O fim do programa farmácia popular

Editorial / 12/08/2017 - 06h00

A extinção do Farmácia Popular, criado em 2004 para oferecer uma série de remédios de graça ou com até 90% de desconto para a população, já faz vítimas no estado. Com o encerramento do programa pelo governo federal no mês passado, 39 unidades próprias foram fechadas somente em Minas, deixando na mão pacientes que dependem de medicação gratuita. Também estavam entre os produtos oferecidos fraldas geriátricas.

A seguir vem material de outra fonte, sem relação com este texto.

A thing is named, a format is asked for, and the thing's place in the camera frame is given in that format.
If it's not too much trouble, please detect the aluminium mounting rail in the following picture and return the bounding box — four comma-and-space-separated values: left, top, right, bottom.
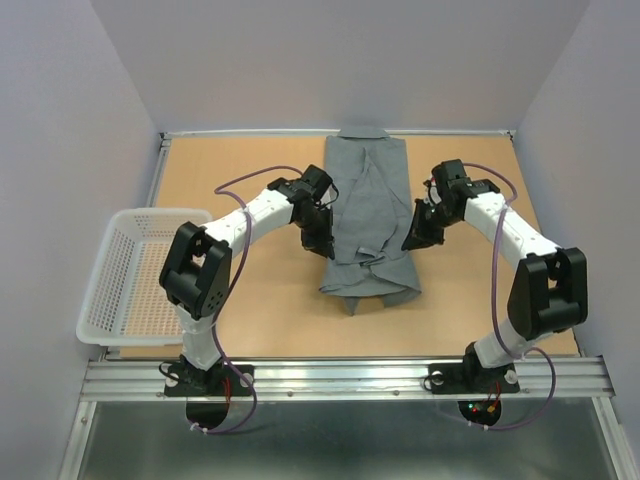
80, 356, 615, 402

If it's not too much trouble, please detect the white plastic basket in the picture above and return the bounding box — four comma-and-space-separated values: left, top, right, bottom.
76, 208, 212, 347

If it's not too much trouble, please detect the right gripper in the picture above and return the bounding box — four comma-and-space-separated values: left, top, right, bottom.
401, 198, 460, 251

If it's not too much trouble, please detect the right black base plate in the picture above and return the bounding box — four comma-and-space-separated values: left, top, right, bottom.
423, 362, 520, 395

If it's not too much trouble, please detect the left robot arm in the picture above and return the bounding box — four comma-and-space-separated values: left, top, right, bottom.
159, 165, 339, 397

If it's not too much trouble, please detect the grey long sleeve shirt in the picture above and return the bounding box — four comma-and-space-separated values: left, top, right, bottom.
320, 127, 422, 315

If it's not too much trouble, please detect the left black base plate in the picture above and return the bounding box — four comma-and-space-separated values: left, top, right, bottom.
158, 362, 251, 398

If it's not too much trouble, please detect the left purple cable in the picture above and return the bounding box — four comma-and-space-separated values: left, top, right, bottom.
189, 166, 311, 435

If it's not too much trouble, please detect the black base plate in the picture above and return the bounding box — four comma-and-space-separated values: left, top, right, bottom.
423, 362, 520, 395
158, 362, 251, 398

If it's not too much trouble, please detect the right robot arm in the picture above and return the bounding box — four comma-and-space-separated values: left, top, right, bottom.
402, 159, 588, 394

Nas unidades do Farmácia Popular, os cidadãos tinham acesso gratuito ou subsidiado a 112 medicamentos, entre eles remédios para pressão, coração, depressão, asma e diabetes. Já na rede conveniada, que permanece aberta, a lista é reduzida para 25 medicamentos. E a maioria são remédios mais baratos.

Segundo o Ministério da Saúde, a manutenção do programa em todo o país custava aos cofres públicos aproximadamente R$ 100 milhões ao ano. Valor que, segundo a pasta, será repassado aos municípios para a compra de medicamentos a partir deste mês. A afirmativa, porém, causa desconfiança nos prefeitos mineiros. Com a crise, a queda na arrecadação e a crescente dificuldade financeira, eles temem que o atendimento à população fique prejudicado. 

De acordo com o presidente da Associação Mineira de Municípios e prefeito de Moema, Julvan Lacerda, os municípios já estão no vermelho. Os recursos esperados com a segunda fase da repatriação foram frustrantes e muitas cidades já estão impedidas de fechar convênios ou pedir empréstimos. 

O corte na saúde é mais um problema, uma vez que trata-se de uma área já com déficit grande de investimentos. Com as prefeituras com a corda no pescoço, Julvan sentencia que vai faltar remédio. 

Diante do cenário caótico, não há como andar com as próprias pernas. As cidades por si só não têm condições de manter o programa como ele existia. Um remédio amargo para os pacientes, que podem ter as doenças agravadas. 
O corte do programa também é um “barato” que pode sair caro. Segundo médicos, problemas que poderiam ser resolvidos com remédios, sem a medicação adequada acabam se transformando em internações e doenças mais graves. Ou seja, o custo bate na porta do SUS.